Am 18. Juni 2024 veröffentlichte der Europäische Gerichtshof (EuGH) ein Vorabentscheidungsersuchen zu einem vom französischen Staatsrat (Conseil d'État) eingeleiteten Verfahren. Es betraf einen Streit zwischen der französischen Steuerbehörde und der Galerie Karsten Grave, einer Kunstgalerie. Die Kunstgalerie machte von ihren Rechten Gebrauch und focht die Verpflichtung an, für den Zeitraum vom 1. Januar bis zum 31. Dezember 2014 zusätzliche Mehrwertsteuer (MwSt.) zu zahlen.

Sachverhalt des Falls

Nachdem die französische Steuerbehörde die Konten der Kunstgalerie geprüft hatte, wurde diese angewiesen, für 2014 zusätzliche Mehrwertsteuer (MwSt.) zu zahlen, was vor dem Verwaltungsberufungsgericht in Paris (Berufungsgericht) angefochten wurde. Nach der Abweisung ihrer Klage durch das Berufungsgericht brachte die Kunstgalerie diesen Fall vor den Staatsrat.

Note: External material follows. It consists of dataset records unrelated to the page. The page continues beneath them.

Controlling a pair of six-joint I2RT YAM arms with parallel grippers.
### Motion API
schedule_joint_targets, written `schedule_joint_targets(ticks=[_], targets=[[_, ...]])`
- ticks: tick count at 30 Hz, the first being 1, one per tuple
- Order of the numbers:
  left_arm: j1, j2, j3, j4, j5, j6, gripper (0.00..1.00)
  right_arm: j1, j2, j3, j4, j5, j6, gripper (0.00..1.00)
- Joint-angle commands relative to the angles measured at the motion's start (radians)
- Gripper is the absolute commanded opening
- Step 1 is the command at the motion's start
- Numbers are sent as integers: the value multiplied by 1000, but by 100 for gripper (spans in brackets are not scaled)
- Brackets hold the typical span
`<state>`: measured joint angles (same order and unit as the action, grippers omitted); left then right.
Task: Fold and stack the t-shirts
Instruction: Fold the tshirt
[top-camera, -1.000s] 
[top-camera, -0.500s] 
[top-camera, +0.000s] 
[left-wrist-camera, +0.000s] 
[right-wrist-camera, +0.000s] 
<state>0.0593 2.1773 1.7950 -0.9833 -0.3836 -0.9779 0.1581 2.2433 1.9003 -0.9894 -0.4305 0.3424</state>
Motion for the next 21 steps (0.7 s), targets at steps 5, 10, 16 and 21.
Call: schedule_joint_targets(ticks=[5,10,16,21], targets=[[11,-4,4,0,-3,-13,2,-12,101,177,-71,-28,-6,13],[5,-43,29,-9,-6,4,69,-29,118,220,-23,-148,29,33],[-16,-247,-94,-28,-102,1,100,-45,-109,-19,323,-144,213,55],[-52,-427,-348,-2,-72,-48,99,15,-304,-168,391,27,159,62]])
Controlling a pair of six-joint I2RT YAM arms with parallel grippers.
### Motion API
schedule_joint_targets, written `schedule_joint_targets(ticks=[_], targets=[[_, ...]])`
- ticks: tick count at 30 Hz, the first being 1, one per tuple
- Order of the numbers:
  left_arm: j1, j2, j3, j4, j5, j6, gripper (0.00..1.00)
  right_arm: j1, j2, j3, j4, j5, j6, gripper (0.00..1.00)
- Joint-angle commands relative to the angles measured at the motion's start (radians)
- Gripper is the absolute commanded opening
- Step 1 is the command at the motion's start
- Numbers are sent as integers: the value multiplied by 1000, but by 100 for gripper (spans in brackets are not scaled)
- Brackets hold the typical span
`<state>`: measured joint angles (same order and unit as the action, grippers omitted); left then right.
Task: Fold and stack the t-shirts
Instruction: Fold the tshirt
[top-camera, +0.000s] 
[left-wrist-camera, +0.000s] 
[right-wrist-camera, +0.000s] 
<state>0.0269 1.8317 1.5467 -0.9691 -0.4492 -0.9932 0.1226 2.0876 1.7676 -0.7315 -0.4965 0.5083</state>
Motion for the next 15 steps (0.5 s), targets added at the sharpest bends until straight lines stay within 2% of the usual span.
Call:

In ihrer Berufung vor dem Staatsrat brachte die Kunstgalerie vor, dass das Berufungsgericht das französische allgemeine Steuergesetz und die EU-Mehrwertsteuerrichtlinie sowie den Sachverhalt nicht korrekt ausgelegt und daher zu Unrecht die Anwendung der Differenzbesteuerung auf den Verkauf von Gemälden verweigert habe, die die Kunstgalerie von Studio Rubin Gideon, einem im Vereinigten Königreich ansässigen steuerpflichtigen Händler, erworben hatte.

Da es dem Staatsrat schwerfiel, diesen Streit beizulegen, legte er dem EuGH die Frage vor.

Wie im Vorabentscheidungsersuchen dargelegt, lautet die Hauptfrage in diesem Fall, ob Studio Rubin Gideon als juristische Person als Urheber der Gemälde angesehen werden kann, wodurch die Anwendung der Differenzbesteuerung der Mehrwertsteuer (MwSt.) möglich wäre.

Darüber hinaus warf der Staatsrat die Frage auf, welche Kriterien anwendbar sind, falls der EuGH zu dem Ergebnis kommt, dass die Antwort auf die Hauptfrage negativ ausfällt.

Fazit

Sollte das endgültige Urteil des EuGH die Entscheidung der französischen Steuerbehörde und der französischen Gerichte bestätigen, muss die Kunstgalerie die fällige Mehrwertsteuer (MwSt.) zahlen und mit möglichen Strafen und Zinsen rechnen. Seit dem fraglichen Zeitraum sind zehn Jahre vergangen, und diese Strafen und Zinsen könnten die Kunstgalerie erheblich belasten. Daher werden alle Parteien die endgültige Entscheidung des EuGH geduldig abwarten.